Biz imzalamadık. 28 Şubat’taki teklifleri görünce ‘bunu bir Müslüman evladı hazırlamış olamaz’ dedik. Onu ortaya koyan adam da nereden geldiğini bilmiyor. Siyonizmin ustalığı budur. Siyonizm, “Kim? Ben mi? Ben hiç siyonizme hizmet edebilir miyim?” şarkısını söyleye söyleye size kendi ordusunda askerlik yaptırır. Bunlar olurken; TSK, Milli Görüş bakımından en sağlam kuruluşumuzdur. En sağlam kuruluşumuz ordumuzdur. Fakat emir komuta sistemine sahip olduğu için, içinde 5-6 kişilik bir cunta etti mi çeşitli etkinlikler yapabilir. Bugüne kadar da bu işler bu cuntalarla yapılmıştır.
n O ‘cunta’ dedikleriniz mi size bu metni verdiler?
Bunlar çağrıldı, meseleler başka türlü anlatıldı. Türkiye’de irtica tehlikesi varmış. Ne irtica tehlikesi be? Memura yüzde 50 fazla zam verdiğim için, adil bir düzen kurduğumuz için mi irtica oldu? Seni Siyonist seni.
n Son belgelerde aslında AKP iktidarını hedef almış gibi görünüyorlar...

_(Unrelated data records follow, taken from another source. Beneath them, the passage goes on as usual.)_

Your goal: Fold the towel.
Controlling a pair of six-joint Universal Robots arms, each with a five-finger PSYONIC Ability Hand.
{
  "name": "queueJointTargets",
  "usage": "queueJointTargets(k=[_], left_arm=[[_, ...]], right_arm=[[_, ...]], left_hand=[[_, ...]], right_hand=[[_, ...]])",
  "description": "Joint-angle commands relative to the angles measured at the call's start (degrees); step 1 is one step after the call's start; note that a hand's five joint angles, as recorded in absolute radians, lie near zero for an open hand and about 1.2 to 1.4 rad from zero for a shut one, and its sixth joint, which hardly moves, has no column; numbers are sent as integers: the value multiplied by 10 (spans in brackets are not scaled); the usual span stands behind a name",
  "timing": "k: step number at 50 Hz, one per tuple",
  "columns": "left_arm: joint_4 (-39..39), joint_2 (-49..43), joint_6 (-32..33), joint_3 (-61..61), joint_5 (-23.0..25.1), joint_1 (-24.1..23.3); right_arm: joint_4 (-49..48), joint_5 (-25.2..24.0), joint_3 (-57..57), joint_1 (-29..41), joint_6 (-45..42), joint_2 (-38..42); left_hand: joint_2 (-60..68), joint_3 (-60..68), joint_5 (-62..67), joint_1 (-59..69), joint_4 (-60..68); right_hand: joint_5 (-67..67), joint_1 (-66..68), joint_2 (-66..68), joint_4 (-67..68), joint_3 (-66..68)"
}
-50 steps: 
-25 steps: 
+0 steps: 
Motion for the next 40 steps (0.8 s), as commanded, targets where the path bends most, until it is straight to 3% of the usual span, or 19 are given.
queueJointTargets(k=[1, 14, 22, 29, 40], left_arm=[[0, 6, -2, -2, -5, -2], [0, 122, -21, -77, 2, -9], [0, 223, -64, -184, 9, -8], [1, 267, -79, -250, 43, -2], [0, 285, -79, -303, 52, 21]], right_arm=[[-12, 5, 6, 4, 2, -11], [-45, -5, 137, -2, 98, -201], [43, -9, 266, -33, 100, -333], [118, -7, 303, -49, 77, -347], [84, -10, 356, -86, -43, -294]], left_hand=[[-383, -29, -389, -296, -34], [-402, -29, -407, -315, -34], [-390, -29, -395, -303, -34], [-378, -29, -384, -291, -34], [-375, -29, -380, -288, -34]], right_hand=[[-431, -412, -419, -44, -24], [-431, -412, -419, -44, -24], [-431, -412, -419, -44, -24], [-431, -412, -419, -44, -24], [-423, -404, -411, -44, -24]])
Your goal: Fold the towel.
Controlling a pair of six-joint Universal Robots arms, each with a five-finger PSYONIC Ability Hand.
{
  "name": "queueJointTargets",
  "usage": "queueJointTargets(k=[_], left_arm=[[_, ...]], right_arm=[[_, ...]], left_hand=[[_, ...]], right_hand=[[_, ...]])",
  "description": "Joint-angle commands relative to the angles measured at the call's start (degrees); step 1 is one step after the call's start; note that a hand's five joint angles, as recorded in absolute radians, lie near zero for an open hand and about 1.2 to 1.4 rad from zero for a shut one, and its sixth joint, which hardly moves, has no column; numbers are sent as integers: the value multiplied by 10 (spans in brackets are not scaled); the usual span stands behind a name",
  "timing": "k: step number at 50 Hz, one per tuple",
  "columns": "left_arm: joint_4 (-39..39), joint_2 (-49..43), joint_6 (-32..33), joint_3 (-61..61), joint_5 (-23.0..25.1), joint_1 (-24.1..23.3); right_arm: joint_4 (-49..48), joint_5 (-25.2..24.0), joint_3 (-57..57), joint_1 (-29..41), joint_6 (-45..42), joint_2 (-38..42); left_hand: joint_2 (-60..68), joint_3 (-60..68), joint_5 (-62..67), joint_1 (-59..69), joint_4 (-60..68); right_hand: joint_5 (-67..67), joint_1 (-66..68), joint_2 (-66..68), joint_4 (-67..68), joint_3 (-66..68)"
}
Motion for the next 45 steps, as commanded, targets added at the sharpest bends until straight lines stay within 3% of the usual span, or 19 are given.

1990’da bunlar büyük İsrail’i mutlaka kuracağız dediler. RP’yi halletmek için ellerinden gelen bütün gayreti gösterdiler ama muvaffak olamadılar. Ben 28 Şubat’ta görevi bırakmadım, 4 ay daha kaldım. O tehditlere kulak asmadım. O MGK toplantısı 9 saat sürdü. 5 saati onlar, 4 saati ben konuştum. Ne diyorlar ‘devletin niteliklerini korumak’. Bu Anayasa’nın ikinci maddesinde yazıyor. O toplantıda, “Hepiniz anayasanın ikinci maddesinin 2. fıkrasını konuşuyorsunuz. Ama birinci fıkraya baktığınız yok” dedim. Cumhurbaşkanı’nın güzel bir adeti vardı, masasının üzerinde hep anayasa dururdu. “Yaver bey getir bakayım buraya” dedim. Ben ne diyeceğim diye hepsi nefesini tutmuş bekliyordu. Açtım ikinci maddeyi satır satır okudum.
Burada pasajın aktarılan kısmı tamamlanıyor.